▸ The data
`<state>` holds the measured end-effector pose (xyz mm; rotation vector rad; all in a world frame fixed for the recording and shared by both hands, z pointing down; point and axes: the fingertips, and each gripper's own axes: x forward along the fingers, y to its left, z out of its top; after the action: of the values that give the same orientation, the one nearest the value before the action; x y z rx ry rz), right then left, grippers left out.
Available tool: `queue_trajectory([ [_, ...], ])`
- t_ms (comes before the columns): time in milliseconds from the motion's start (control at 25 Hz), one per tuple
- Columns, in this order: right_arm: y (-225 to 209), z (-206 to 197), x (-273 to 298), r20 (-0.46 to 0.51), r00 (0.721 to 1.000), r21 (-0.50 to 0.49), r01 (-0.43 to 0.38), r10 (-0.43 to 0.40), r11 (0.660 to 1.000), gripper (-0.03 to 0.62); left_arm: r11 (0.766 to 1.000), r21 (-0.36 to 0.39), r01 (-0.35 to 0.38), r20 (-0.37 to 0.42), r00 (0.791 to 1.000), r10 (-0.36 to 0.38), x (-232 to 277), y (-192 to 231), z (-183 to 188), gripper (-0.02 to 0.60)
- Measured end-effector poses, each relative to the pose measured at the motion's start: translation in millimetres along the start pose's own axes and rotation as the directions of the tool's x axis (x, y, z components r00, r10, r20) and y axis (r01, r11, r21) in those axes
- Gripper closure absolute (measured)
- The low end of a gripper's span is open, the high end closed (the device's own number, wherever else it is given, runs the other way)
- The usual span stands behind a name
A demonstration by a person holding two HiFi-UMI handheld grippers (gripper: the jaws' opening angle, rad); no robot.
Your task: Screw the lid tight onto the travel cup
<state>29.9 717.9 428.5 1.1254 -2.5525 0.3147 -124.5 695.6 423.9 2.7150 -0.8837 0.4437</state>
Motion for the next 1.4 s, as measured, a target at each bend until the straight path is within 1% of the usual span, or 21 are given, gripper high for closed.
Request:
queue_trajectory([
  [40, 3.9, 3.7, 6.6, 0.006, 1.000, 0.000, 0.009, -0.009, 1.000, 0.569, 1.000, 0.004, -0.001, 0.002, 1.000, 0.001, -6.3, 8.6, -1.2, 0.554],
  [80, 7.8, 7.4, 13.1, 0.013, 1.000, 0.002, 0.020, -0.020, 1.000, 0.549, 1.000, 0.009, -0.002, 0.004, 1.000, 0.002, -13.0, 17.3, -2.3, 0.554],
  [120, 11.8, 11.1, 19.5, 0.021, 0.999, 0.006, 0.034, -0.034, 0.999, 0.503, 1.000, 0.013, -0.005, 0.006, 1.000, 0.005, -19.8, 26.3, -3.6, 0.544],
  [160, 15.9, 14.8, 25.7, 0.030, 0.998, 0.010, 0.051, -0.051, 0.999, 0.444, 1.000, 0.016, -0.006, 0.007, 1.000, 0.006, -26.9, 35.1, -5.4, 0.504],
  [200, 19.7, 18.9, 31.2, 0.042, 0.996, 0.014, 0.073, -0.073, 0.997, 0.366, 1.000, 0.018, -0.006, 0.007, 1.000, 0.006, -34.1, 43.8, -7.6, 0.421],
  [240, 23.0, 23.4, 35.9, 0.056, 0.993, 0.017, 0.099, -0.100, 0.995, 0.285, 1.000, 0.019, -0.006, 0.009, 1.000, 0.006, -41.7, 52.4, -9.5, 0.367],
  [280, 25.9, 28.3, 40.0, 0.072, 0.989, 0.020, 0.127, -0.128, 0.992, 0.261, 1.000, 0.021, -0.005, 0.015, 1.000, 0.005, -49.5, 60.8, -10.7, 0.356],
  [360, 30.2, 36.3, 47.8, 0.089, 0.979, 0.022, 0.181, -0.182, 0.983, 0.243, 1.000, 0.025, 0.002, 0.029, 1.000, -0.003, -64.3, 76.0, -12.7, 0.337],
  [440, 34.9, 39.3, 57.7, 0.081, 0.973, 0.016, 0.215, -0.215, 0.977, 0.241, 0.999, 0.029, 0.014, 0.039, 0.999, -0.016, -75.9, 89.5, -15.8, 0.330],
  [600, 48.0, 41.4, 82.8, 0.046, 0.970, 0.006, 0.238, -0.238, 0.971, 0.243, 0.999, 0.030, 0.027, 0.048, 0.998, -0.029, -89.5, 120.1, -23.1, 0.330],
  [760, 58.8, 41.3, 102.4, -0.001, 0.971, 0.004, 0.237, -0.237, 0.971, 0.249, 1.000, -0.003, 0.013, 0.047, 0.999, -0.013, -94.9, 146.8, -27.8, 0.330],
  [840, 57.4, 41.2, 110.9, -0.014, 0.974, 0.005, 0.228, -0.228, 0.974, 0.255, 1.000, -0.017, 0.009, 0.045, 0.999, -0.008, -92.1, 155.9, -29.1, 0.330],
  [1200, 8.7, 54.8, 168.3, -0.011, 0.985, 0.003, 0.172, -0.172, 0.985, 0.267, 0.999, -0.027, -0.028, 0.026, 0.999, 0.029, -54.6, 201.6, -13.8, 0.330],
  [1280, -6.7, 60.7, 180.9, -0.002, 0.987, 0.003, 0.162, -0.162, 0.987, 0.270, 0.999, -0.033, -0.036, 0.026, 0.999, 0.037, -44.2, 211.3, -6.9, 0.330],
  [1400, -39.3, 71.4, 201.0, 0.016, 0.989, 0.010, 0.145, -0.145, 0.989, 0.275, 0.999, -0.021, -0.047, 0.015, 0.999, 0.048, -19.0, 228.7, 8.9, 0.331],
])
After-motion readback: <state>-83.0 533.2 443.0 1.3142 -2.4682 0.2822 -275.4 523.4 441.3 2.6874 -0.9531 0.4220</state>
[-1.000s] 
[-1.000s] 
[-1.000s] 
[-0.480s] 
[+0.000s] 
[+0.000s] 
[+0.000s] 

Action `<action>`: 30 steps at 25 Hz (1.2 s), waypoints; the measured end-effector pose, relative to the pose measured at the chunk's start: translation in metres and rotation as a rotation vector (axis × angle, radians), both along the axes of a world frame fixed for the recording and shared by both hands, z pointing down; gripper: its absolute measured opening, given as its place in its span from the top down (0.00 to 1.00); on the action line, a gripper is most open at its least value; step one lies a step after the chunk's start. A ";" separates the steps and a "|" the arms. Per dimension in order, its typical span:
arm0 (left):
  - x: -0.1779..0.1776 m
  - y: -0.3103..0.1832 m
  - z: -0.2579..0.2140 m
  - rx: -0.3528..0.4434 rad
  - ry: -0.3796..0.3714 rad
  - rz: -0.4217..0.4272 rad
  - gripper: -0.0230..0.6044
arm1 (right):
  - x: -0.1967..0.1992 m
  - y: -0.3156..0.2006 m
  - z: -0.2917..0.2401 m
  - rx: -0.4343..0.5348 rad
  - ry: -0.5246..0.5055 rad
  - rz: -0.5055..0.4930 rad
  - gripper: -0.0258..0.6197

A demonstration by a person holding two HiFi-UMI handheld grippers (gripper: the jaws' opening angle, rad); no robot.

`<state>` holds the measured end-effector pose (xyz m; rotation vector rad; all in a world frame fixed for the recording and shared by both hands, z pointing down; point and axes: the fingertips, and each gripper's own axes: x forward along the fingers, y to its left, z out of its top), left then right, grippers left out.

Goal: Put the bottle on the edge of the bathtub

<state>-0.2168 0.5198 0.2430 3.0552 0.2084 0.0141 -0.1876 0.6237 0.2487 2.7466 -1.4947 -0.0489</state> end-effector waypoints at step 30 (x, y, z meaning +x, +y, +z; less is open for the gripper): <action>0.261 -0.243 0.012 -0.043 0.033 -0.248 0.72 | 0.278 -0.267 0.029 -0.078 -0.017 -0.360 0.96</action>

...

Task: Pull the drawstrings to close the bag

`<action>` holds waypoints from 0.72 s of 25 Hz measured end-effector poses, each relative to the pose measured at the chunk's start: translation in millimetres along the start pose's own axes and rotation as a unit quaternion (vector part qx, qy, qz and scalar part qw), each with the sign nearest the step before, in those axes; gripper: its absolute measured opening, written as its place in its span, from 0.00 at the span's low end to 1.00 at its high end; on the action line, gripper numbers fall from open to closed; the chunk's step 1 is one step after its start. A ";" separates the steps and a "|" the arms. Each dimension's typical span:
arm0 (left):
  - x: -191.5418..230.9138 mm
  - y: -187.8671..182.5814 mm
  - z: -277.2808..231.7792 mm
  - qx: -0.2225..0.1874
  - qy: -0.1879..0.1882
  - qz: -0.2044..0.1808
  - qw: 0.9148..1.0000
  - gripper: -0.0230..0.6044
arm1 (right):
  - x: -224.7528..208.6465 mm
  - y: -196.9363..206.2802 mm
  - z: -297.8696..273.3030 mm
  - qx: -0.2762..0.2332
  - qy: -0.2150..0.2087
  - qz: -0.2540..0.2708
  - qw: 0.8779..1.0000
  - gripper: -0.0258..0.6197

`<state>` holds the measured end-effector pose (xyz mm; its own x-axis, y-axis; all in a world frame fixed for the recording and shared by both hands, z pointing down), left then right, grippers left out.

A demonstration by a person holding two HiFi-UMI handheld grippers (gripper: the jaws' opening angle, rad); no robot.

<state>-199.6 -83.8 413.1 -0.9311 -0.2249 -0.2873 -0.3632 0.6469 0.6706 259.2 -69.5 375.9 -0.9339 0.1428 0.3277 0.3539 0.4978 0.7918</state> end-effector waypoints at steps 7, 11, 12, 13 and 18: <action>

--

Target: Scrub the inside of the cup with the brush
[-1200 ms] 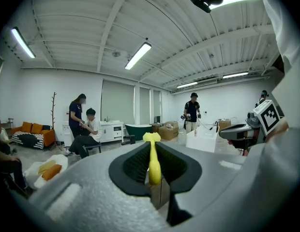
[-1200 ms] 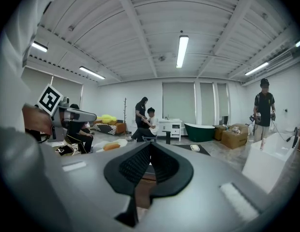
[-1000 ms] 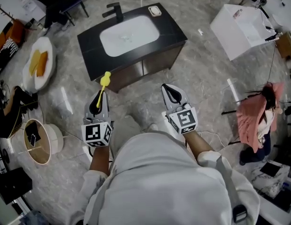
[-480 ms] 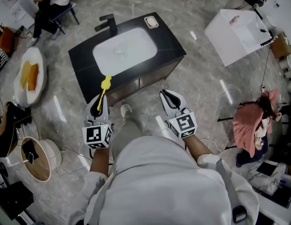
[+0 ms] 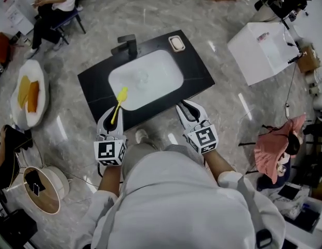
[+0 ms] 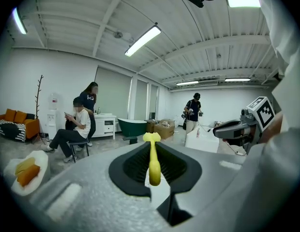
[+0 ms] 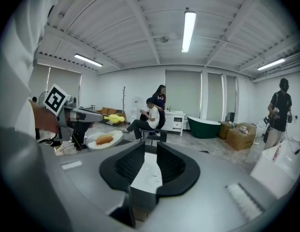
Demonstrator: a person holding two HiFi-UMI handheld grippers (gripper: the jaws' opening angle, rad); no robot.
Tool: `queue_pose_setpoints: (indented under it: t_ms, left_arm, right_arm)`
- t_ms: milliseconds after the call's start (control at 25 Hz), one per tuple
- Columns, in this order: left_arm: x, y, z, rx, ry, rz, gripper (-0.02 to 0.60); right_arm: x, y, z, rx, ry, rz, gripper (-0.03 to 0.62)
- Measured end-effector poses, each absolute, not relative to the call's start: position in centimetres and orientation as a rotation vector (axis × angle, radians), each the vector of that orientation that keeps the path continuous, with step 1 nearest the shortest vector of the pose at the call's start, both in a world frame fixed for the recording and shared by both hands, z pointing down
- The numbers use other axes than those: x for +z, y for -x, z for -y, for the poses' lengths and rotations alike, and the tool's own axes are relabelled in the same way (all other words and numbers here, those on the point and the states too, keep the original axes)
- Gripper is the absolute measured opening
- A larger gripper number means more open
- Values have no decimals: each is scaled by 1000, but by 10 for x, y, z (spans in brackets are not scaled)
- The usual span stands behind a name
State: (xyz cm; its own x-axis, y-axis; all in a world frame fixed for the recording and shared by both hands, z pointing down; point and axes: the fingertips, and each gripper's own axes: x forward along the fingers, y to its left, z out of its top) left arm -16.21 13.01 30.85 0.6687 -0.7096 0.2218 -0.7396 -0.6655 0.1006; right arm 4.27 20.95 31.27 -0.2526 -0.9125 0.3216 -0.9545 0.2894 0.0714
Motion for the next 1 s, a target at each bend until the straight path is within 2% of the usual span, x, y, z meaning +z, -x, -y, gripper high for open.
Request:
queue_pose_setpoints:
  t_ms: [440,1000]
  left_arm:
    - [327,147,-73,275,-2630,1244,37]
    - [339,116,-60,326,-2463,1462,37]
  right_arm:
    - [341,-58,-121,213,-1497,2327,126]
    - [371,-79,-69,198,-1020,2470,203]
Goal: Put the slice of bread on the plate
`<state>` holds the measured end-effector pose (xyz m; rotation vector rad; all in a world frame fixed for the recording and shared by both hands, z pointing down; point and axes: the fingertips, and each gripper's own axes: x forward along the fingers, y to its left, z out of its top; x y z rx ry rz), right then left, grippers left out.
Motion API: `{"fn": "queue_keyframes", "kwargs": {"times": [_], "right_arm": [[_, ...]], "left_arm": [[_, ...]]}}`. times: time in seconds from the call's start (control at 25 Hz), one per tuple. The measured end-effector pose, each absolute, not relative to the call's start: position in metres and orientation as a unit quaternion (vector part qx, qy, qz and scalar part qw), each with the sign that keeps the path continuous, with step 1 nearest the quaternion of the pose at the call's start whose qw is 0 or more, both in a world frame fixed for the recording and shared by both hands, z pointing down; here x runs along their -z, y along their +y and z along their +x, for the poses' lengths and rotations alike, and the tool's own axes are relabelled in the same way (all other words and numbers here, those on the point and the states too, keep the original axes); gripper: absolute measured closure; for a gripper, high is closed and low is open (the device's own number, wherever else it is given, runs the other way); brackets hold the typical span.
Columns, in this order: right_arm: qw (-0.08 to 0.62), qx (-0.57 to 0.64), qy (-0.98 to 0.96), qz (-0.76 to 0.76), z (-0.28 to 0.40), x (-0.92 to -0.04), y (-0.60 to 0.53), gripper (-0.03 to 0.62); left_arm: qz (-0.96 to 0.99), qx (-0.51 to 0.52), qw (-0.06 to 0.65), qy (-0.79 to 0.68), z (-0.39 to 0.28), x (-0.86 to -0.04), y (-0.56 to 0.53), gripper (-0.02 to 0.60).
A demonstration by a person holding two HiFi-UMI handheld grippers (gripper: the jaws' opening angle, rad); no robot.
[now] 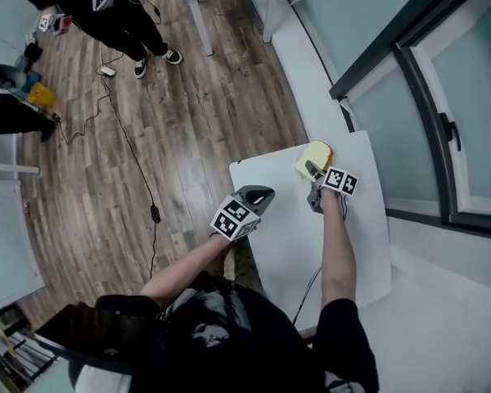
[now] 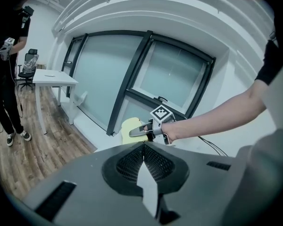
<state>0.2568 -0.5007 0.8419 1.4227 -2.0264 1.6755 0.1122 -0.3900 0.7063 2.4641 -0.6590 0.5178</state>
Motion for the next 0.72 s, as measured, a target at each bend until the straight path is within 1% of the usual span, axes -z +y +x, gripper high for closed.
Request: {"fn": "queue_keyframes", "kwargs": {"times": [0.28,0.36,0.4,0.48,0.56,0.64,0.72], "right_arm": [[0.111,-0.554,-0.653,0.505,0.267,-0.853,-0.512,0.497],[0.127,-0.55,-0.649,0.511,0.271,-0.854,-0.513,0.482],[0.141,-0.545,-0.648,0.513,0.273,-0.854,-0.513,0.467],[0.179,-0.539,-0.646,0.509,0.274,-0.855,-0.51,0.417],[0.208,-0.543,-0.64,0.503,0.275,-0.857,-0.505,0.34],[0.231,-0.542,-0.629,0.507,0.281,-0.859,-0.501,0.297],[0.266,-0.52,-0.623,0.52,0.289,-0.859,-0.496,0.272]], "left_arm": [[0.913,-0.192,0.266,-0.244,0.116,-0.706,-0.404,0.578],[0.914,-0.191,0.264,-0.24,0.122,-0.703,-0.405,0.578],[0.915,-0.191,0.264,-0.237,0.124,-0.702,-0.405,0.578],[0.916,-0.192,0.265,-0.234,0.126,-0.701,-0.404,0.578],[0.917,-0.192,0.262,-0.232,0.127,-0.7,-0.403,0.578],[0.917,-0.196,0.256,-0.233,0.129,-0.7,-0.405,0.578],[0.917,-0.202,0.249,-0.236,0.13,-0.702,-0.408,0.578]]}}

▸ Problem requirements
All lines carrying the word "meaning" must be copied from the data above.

▸ Exercise result
<state>-0.2168 0.5198 0.2430 3.0552 0.2084 0.0141 -0.1876 0.6237 0.2487 2.7466 -1.4947 -0.0489</state> end-effector waypoints at step 30 (x, y, z meaning +x, +y, +z; less is open for the gripper): <action>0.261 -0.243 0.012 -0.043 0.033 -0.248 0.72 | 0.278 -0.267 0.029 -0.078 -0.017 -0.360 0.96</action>
Motion for the next 1 s, a target at each bend until the straight path is within 2% of the usual span, x, y, z meaning +z, -x, -y, gripper high for open.

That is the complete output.